Rewilding is one of the conservation buzzwords of the last few years. If the concept has a key weakness, it is that nobody can really agree on what it means; some even using ‘rewilding’ to refer to changes in road verge management, for instance. So, it was particularly timely that last September’s IALE UK student workshop, hosted by Edinburgh University, focused on rewilding in the context of conservation action across Scottish highland landscapes. At the time of the trip I was in the final weeks of putting my PhD thesis together, so I ask readers to forgive a lack of detail in these brief impressions of the trip. But perhaps that is also appropriate, because a brief impression is all that can really be formed about a landscape in a few hours – about as long as we managed to spend in any one place during the two-day Highlands tour.
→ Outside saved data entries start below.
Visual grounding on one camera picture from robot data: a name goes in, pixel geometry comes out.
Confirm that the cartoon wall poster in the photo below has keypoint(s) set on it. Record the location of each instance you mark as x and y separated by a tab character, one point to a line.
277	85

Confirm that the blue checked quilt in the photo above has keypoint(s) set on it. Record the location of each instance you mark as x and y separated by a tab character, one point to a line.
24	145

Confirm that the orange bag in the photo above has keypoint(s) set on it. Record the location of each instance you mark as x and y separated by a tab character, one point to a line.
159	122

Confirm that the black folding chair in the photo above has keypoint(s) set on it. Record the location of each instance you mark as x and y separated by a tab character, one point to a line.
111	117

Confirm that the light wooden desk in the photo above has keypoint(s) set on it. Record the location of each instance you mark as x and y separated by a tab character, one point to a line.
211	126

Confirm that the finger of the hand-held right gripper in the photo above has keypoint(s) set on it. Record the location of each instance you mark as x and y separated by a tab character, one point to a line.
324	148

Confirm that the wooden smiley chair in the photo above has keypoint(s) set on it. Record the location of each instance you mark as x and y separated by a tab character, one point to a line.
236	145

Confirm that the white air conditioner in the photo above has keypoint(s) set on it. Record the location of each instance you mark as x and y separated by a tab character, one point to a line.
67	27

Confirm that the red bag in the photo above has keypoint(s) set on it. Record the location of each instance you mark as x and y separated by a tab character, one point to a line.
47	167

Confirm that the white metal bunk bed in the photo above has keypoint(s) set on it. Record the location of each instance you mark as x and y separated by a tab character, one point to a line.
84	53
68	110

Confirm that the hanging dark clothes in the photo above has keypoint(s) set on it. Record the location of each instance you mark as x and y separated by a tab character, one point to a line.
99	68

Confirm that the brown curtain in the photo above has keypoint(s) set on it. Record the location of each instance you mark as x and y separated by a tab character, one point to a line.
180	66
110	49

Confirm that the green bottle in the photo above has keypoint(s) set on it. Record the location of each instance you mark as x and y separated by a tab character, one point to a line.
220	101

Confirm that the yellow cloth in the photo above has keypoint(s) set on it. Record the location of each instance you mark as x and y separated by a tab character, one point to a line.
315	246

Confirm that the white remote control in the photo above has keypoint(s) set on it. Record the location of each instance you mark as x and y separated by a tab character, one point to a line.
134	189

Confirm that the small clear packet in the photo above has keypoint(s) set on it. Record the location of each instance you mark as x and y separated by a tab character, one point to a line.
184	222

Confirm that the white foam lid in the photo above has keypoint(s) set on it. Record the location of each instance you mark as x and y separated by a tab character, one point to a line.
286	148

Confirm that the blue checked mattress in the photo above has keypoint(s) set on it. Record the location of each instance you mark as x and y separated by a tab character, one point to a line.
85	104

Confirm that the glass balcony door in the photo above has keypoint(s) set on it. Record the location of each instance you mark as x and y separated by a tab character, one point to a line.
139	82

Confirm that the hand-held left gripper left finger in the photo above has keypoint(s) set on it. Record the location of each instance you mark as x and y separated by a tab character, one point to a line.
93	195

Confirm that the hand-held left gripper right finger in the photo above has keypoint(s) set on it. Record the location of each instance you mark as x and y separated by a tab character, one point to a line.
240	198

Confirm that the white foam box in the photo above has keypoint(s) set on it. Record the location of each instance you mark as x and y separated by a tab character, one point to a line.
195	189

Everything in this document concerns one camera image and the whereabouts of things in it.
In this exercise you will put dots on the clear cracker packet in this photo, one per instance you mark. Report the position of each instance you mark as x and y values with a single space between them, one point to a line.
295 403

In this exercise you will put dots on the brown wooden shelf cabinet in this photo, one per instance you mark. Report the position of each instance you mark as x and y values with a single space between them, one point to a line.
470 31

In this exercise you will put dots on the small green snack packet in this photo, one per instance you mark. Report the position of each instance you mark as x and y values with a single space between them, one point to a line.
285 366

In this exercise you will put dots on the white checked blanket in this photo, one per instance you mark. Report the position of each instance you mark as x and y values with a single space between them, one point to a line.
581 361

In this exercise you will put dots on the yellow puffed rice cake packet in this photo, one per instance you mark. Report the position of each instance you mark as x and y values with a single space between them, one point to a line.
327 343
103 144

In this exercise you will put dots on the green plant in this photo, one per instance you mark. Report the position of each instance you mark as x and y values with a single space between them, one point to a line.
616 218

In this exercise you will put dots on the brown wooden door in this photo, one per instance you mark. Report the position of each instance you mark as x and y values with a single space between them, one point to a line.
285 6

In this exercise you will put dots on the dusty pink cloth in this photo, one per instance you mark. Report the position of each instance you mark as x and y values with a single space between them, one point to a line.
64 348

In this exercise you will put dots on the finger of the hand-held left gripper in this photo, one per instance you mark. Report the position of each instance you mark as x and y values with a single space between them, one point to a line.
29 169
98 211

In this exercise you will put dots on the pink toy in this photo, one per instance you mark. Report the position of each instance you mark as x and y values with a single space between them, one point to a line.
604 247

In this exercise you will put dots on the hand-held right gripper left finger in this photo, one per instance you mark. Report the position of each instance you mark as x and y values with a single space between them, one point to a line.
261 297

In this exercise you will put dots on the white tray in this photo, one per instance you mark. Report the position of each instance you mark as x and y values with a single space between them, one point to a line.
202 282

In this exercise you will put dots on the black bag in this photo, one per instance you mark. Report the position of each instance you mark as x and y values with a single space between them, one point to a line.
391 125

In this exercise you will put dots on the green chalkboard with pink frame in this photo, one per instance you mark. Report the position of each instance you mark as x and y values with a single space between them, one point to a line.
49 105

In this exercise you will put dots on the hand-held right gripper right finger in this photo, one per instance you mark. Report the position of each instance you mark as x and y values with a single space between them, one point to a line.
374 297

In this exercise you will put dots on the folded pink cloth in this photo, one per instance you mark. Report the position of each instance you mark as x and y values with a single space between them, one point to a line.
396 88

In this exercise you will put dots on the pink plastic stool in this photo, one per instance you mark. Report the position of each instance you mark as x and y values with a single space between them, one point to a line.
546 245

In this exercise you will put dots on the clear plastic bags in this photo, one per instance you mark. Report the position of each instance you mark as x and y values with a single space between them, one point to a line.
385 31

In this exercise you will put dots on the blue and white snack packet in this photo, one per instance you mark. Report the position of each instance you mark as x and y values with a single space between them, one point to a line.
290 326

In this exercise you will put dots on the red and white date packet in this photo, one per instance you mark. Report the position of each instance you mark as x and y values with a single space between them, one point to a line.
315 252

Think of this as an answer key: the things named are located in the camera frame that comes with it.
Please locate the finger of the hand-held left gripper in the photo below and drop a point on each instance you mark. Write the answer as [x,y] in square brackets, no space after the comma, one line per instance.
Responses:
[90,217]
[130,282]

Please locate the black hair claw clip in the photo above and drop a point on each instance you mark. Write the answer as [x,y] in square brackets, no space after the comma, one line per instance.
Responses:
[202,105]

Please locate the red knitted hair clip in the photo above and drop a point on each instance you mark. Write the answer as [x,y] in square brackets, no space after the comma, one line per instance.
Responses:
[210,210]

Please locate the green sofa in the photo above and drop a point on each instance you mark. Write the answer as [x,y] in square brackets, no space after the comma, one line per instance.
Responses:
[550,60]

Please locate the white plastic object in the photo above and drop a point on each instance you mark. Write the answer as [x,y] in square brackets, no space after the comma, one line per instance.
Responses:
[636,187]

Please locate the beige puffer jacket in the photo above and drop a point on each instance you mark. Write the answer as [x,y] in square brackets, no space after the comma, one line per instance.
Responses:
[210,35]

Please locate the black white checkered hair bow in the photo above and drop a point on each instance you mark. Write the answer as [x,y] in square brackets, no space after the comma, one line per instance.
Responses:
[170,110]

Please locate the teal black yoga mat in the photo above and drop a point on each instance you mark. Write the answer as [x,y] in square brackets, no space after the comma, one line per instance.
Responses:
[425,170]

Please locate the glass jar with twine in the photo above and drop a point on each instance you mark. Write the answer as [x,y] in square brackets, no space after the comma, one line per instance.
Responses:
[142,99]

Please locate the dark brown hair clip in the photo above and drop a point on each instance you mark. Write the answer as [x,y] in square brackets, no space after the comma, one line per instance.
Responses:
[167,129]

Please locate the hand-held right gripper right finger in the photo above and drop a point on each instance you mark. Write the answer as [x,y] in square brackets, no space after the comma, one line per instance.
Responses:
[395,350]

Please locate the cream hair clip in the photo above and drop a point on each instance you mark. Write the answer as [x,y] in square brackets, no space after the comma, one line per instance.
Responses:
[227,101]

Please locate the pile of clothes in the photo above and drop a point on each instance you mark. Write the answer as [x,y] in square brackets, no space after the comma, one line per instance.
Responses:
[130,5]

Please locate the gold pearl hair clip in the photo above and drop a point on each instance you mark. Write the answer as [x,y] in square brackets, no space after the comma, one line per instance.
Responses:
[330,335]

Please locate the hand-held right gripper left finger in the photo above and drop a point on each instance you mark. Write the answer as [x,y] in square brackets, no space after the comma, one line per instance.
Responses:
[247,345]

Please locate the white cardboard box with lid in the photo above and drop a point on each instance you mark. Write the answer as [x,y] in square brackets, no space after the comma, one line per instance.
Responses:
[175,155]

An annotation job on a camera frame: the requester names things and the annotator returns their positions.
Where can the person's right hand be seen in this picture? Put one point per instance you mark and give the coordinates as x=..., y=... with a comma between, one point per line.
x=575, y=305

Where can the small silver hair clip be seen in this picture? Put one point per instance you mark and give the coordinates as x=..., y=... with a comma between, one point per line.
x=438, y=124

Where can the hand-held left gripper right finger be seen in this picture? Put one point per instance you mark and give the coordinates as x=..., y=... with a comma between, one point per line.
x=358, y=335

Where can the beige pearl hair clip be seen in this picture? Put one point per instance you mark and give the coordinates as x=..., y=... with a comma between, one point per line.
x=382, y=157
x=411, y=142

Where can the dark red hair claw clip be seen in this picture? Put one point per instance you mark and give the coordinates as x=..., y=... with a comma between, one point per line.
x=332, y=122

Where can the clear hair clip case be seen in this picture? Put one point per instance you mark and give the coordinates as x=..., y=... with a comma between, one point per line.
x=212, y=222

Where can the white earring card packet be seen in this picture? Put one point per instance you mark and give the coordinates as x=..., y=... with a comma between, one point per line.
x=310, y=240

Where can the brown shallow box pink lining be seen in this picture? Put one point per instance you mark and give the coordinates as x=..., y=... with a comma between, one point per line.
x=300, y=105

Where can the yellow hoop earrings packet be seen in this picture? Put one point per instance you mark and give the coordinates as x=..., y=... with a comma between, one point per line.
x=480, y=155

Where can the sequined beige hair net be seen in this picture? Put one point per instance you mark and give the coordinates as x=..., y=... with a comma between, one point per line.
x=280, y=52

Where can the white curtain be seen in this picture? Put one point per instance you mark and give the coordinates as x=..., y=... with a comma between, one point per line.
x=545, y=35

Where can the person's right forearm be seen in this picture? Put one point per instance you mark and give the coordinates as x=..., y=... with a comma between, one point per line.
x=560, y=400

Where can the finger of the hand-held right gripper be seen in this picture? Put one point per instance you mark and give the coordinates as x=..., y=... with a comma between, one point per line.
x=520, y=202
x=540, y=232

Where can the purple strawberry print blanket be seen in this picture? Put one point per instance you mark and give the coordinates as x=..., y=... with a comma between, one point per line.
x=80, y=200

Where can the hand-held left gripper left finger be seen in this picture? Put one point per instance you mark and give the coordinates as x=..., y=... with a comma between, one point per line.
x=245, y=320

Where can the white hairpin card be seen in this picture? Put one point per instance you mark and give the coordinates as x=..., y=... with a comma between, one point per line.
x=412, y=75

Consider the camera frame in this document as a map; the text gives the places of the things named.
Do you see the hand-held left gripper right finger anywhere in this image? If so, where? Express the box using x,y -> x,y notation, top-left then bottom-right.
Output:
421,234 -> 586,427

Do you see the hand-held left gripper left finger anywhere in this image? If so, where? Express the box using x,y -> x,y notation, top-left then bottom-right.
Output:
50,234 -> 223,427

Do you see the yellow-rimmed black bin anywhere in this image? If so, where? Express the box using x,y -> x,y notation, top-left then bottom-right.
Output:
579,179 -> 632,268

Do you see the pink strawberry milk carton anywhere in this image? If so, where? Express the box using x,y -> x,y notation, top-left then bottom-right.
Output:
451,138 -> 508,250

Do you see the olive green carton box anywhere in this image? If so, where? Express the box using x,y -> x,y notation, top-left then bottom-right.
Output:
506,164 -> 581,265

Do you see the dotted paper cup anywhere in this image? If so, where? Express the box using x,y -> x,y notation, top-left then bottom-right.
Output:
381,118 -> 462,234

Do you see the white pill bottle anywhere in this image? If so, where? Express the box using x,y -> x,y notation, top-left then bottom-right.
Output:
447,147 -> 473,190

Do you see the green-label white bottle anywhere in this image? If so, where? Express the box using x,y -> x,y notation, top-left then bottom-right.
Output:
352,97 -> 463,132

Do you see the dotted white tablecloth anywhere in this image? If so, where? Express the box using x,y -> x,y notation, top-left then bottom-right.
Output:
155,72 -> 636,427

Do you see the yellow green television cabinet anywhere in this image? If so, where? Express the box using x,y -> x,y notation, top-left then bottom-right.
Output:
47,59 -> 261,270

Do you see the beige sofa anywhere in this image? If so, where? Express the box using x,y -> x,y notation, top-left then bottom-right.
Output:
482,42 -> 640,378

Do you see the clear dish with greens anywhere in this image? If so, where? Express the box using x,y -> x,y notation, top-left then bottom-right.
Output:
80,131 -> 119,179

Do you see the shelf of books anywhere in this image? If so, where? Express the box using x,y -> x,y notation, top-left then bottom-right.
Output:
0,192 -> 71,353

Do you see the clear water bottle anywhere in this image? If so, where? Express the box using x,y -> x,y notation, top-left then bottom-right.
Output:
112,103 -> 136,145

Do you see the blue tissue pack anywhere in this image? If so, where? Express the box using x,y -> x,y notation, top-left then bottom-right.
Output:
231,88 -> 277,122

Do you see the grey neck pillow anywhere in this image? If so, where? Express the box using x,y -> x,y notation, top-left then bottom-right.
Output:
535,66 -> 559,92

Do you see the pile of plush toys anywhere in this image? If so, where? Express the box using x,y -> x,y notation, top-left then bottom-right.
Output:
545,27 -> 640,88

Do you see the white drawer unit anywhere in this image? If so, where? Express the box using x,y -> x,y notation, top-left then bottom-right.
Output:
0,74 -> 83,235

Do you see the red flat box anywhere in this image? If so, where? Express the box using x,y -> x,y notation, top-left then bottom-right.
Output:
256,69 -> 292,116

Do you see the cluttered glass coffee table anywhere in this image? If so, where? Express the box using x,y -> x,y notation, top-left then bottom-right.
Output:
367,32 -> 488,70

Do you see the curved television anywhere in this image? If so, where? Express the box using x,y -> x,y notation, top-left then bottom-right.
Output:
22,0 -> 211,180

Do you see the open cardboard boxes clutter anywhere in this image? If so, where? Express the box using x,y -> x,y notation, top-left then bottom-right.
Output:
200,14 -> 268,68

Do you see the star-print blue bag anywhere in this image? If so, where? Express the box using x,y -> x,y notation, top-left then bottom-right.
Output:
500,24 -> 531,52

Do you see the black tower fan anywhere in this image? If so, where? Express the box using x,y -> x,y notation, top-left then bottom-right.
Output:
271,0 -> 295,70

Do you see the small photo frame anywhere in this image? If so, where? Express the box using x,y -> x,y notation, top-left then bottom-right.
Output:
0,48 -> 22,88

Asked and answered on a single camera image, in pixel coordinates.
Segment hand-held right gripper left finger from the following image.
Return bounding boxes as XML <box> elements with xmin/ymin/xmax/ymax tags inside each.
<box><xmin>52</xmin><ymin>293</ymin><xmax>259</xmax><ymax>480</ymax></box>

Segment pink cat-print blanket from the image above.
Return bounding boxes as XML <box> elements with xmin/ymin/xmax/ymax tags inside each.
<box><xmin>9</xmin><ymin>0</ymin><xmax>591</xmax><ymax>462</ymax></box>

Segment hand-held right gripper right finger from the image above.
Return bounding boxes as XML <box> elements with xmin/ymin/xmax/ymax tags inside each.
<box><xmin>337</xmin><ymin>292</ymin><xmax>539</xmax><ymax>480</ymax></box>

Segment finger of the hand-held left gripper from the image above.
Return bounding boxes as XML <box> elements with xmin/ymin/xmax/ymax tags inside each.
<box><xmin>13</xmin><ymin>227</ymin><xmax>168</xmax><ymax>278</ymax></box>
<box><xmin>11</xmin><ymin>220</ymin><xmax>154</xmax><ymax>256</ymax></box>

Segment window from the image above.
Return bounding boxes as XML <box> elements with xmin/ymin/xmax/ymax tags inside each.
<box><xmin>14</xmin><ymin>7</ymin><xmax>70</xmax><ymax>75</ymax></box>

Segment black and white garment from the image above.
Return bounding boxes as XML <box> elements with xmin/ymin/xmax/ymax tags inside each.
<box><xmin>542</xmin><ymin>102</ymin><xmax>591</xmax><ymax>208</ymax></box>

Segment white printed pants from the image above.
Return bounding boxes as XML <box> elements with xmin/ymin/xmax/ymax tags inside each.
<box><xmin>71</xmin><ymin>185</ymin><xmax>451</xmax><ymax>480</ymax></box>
Our first stop after leaving Edinburgh was on the flanks of Schiehallion, an iconic Munro a couple of miles east of Loch Rannoch. Like many mountains it is a shape-shifter, its triangular classic-mountain silhouette only emerging when viewed from the northwest. We met staff from the John Muir Trust on the more lumpen east side and walked up the slope, past where some plantation conifers had been felled in recent years. Here natural regeneration and new planting will return some of the area to native woodland; on other parts of the mountain the focus is on conserving rare limestone grassland. Conservation aims are not always wholly compatible.
The fence line between community trust and Forestry Commission land was a nice example of how varying management really does leave a mark on the landscape. The community land was structurally complex and heading towards self-willed: a mix of scrub and young pines hosting black grouse and the occasion golden eagle. Hills to the north were, we were told, part of an estate in the local partnership that is focussing on cattle, grouse shooting and deer stalking, but all at low intensity in a scrubbier, woodier landscape than is typical of much of Scotland. Trust and cooperation on deer management are key to meeting the goals of the Heart of Scotland Forest Partnership, which is looking to increase and connect native woodland cover across 3000 ha.
If none of those land uses comprise what purists might consider rewilding, it is perhaps more helpful to think about them as occupying different points on a continuum of wildness, a favourite talking point of Steve Carver (University of Leeds), who gave one of the afternoon seminars. We need diverse land uses to meet the diverse needs of society. Our discussions were held in a curiously shaped building which turned out to be the dismantled and reassembled Ptarmigan Restaurant that once sat at the top of the Cairngorm ski-lift. It is now at much lower altitude in the grounds of the Loch Insh Outdoor Centre, our base for the night.
The following morning we headed up to Ryvoan pass in the Cairngorms National Park to see part of the Cairngorms Connect project area. Cairngorms Connect is a partnership of four organisations and is a vision of extraordinary scope, aiming to see habitat restoration across 600 km2 of the Cairngorm massif. Perhaps most remarkable is the envisaged 200-year span of the project. It’s a mere blink in the life of a landscape, but far beyond the scale we are used to thinking of in conservation planning.
Our guide, Chris Donald from Scottish Natural Heritage, explained that the project partners see this as an ecological restoration project; while aiming for enhanced ecological processes, they deliberately do not call it rewilding. In avoiding the often-divisive wrangling over the word, progress is perhaps sensibly being placed ahead of purism here. There’s also no plan at present to reintroduce large mammalian top predators, often the first image associated with rewilding, but a flyover golden eagle reminded us that avian top predators are already present (an impressive 11 species of raptor breed in the project area). Despite some of the local debates about what wild native woodland actually looks like (How extensive was Caledonian pinewood? Which tree species belong? Where is the ‘natural’ treeline?), I got the sense that the Cairngorms Connect vision will ultimately be flexible too, responding to inevitable future changes in climate – which may challenge our view of what should be considered ‘native’ and ‘natural’ – while contributing to the huge reforestation we’re going to need to slow that change down and get anywhere near a carbon-neutral Britain in the first half of this century.
We finished at Glen Feshie (main picture and below), a private estate that is part of the project partnership. It’s one of the most remote places I’ve been in a long time and feels full of potential for wildness, with an extraordinary untamed river drifting in braided channels through a broad shingle bed. The entomologist in me salivated at the thought of the rare invertebrates likely to be present, but, alas, they had to wait for a future visit. I do hope to be back. It may just have been two days, but it was a superb reminder that there is no substitute for getting your boots on and getting outside, in this case into some of the most inspiring landscapes in the UK.